(Dataset records)
*** Begin section ***

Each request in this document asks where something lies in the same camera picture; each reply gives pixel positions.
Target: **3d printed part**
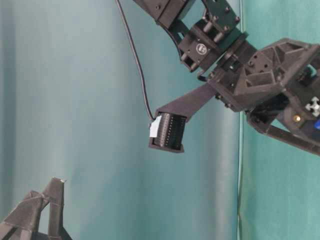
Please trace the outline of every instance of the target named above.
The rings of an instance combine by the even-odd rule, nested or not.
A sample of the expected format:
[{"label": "3d printed part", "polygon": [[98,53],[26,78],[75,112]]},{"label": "3d printed part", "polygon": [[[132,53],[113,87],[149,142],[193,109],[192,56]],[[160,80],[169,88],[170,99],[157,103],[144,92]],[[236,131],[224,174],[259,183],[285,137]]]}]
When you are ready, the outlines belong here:
[{"label": "3d printed part", "polygon": [[[169,34],[188,70],[200,68],[198,79],[206,82],[157,109],[156,116],[168,115],[163,115],[159,135],[150,138],[150,147],[183,152],[184,123],[175,125],[171,139],[166,119],[180,123],[185,118],[187,123],[215,96],[234,112],[244,111],[258,132],[320,155],[319,44],[284,38],[257,50],[237,28],[240,18],[226,0],[201,0],[203,16],[191,29],[183,18],[195,0],[133,1]],[[274,127],[274,120],[289,131]]]},{"label": "3d printed part", "polygon": [[[38,232],[50,204],[48,234]],[[0,224],[0,240],[72,240],[63,227],[64,181],[53,178],[42,193],[31,191]]]}]

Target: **white label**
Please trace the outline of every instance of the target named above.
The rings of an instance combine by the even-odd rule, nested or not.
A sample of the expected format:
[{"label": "white label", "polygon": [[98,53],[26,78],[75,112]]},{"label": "white label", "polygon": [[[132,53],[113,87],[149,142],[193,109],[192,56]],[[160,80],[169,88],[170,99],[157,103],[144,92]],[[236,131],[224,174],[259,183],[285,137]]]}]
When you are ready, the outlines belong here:
[{"label": "white label", "polygon": [[160,125],[162,116],[157,116],[153,123],[151,123],[150,127],[150,138],[156,138],[158,136],[158,129]]},{"label": "white label", "polygon": [[207,54],[207,47],[206,45],[202,44],[202,43],[199,43],[197,46],[196,46],[196,51],[198,54],[200,55],[206,55]]}]

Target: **wire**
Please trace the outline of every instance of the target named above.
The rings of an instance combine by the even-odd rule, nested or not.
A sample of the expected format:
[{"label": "wire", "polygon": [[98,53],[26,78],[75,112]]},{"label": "wire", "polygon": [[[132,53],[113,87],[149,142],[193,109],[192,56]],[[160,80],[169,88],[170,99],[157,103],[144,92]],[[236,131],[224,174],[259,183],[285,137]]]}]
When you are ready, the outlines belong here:
[{"label": "wire", "polygon": [[124,28],[125,28],[126,34],[128,36],[128,39],[129,39],[129,43],[130,43],[130,47],[131,47],[131,50],[132,50],[132,53],[133,53],[133,56],[134,56],[134,59],[135,59],[135,63],[136,63],[136,66],[138,68],[139,75],[140,75],[140,78],[141,78],[142,95],[143,95],[143,100],[144,100],[146,113],[148,114],[148,117],[150,118],[150,120],[154,121],[155,118],[153,117],[153,115],[151,113],[149,102],[148,102],[145,76],[144,76],[144,72],[143,72],[141,64],[140,64],[140,60],[139,60],[139,57],[138,57],[138,54],[137,54],[135,43],[134,43],[134,40],[132,38],[130,29],[129,29],[129,26],[128,26],[128,22],[126,20],[126,16],[125,16],[124,10],[122,9],[121,3],[120,3],[119,0],[115,0],[115,3],[116,3],[116,5],[117,5],[117,7],[118,7],[118,9],[120,11],[122,22],[124,24]]}]

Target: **robotic arm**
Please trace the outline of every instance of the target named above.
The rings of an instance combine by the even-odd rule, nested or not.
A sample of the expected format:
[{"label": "robotic arm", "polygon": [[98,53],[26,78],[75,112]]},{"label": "robotic arm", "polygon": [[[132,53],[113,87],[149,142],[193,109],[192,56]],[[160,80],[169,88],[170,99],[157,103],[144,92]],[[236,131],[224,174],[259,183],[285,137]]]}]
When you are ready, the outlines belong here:
[{"label": "robotic arm", "polygon": [[[244,111],[259,133],[320,156],[320,45],[284,38],[261,50],[241,33],[226,0],[202,0],[202,19],[188,29],[183,17],[195,0],[133,0],[171,37],[190,72],[204,85],[160,107],[149,146],[184,151],[185,124],[211,98]],[[213,71],[209,68],[216,63]],[[280,121],[287,130],[272,125]]]}]

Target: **teal backdrop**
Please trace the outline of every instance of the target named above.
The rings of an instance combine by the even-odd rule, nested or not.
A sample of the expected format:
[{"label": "teal backdrop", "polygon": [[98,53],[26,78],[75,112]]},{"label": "teal backdrop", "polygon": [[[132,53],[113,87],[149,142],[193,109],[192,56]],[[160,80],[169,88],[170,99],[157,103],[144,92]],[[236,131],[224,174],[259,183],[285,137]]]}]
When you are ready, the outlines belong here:
[{"label": "teal backdrop", "polygon": [[[288,37],[320,43],[320,1],[245,0],[244,28],[258,49]],[[243,130],[239,230],[243,240],[320,237],[320,159]]]}]

*** End section ***

**Exercise brief:**
Although the records above contain pictures, only their text is to be repeated, exactly as given.

**Output of the task:**
Each request in this document asks where something lies in the same camera picture; each reply gives pixel positions.
Target: **3d printed part**
Please trace the outline of every instance of the target named above.
The rings of an instance combine by the even-odd rule, nested or not.
A sample of the expected format:
[{"label": "3d printed part", "polygon": [[98,53],[26,78],[75,112]]},{"label": "3d printed part", "polygon": [[[132,53],[113,87],[149,142],[193,109],[192,56]],[[160,80],[169,88],[170,99],[157,103],[144,92]],[[236,131],[224,174],[259,183],[285,137]]]}]
When you are ready, the outlines belong here:
[{"label": "3d printed part", "polygon": [[[169,34],[188,70],[200,68],[198,79],[206,82],[157,109],[156,116],[168,115],[163,115],[159,135],[150,138],[150,147],[183,152],[184,123],[175,125],[171,139],[166,119],[180,123],[185,118],[187,123],[215,96],[234,112],[244,111],[258,132],[320,155],[319,44],[284,38],[257,50],[237,28],[240,18],[226,0],[201,0],[203,16],[191,29],[183,18],[195,0],[133,1]],[[274,127],[274,120],[289,131]]]},{"label": "3d printed part", "polygon": [[[38,232],[50,204],[48,234]],[[0,224],[0,240],[72,240],[63,227],[64,181],[53,178],[42,193],[31,191]]]}]

Target: **white label**
Please trace the outline of every instance of the target named above.
The rings of an instance combine by the even-odd rule, nested or not.
A sample of the expected format:
[{"label": "white label", "polygon": [[98,53],[26,78],[75,112]]},{"label": "white label", "polygon": [[[132,53],[113,87],[149,142],[193,109],[192,56]],[[160,80],[169,88],[170,99],[157,103],[144,92]],[[236,131],[224,174],[259,183],[285,137]]]}]
When you are ready, the outlines belong here:
[{"label": "white label", "polygon": [[160,125],[162,116],[157,116],[153,123],[151,123],[150,127],[150,138],[156,138],[158,136],[158,129]]},{"label": "white label", "polygon": [[207,54],[207,47],[206,45],[202,44],[202,43],[199,43],[197,46],[196,46],[196,51],[198,54],[200,55],[206,55]]}]

Target: **wire**
Please trace the outline of every instance of the target named above.
The rings of an instance combine by the even-odd rule, nested or not.
A sample of the expected format:
[{"label": "wire", "polygon": [[98,53],[26,78],[75,112]]},{"label": "wire", "polygon": [[[132,53],[113,87],[149,142],[193,109],[192,56]],[[160,80],[169,88],[170,99],[157,103],[144,92]],[[236,131],[224,174],[259,183],[285,137]]]}]
When you are ready, the outlines belong here:
[{"label": "wire", "polygon": [[124,28],[125,28],[126,34],[128,36],[128,39],[129,39],[129,43],[130,43],[130,47],[131,47],[131,50],[132,50],[132,53],[133,53],[133,56],[134,56],[134,59],[135,59],[135,63],[136,63],[136,66],[138,68],[139,75],[140,75],[140,78],[141,78],[142,95],[143,95],[143,100],[144,100],[146,113],[148,114],[148,117],[150,118],[150,120],[154,121],[155,118],[153,117],[153,115],[151,113],[149,102],[148,102],[145,76],[144,76],[144,72],[143,72],[141,64],[140,64],[140,60],[139,60],[139,57],[138,57],[138,54],[137,54],[135,43],[134,43],[134,40],[132,38],[130,29],[129,29],[129,26],[128,26],[128,22],[126,20],[126,16],[125,16],[124,10],[122,9],[121,3],[120,3],[119,0],[115,0],[115,3],[116,3],[116,5],[117,5],[117,7],[118,7],[118,9],[120,11],[122,22],[124,24]]}]

Target: **robotic arm**
Please trace the outline of every instance of the target named above.
The rings of an instance combine by the even-odd rule, nested or not.
A sample of the expected format:
[{"label": "robotic arm", "polygon": [[98,53],[26,78],[75,112]]},{"label": "robotic arm", "polygon": [[[132,53],[113,87],[149,142],[193,109],[192,56]],[[160,80],[169,88],[170,99],[157,103],[144,92]],[[236,131],[224,174],[259,183],[285,137]]]}]
When you are ready, the outlines belong here:
[{"label": "robotic arm", "polygon": [[[244,111],[259,133],[320,156],[320,45],[284,38],[261,50],[241,33],[226,0],[202,0],[202,19],[188,29],[183,17],[195,0],[133,0],[171,37],[190,72],[204,85],[160,107],[149,146],[184,151],[185,124],[211,98]],[[213,71],[209,68],[216,63]],[[280,121],[287,130],[272,125]]]}]

Target: **teal backdrop**
Please trace the outline of every instance of the target named above.
The rings of an instance combine by the even-odd rule, nested or not.
A sample of the expected format:
[{"label": "teal backdrop", "polygon": [[98,53],[26,78],[75,112]]},{"label": "teal backdrop", "polygon": [[[132,53],[113,87],[149,142],[193,109],[192,56]],[[160,80],[169,88],[170,99],[157,103],[144,92]],[[236,131],[224,174],[259,183],[285,137]]]}]
When you are ready, the outlines belong here:
[{"label": "teal backdrop", "polygon": [[[288,37],[320,43],[320,1],[245,0],[244,28],[258,49]],[[243,130],[239,230],[243,240],[320,237],[320,159]]]}]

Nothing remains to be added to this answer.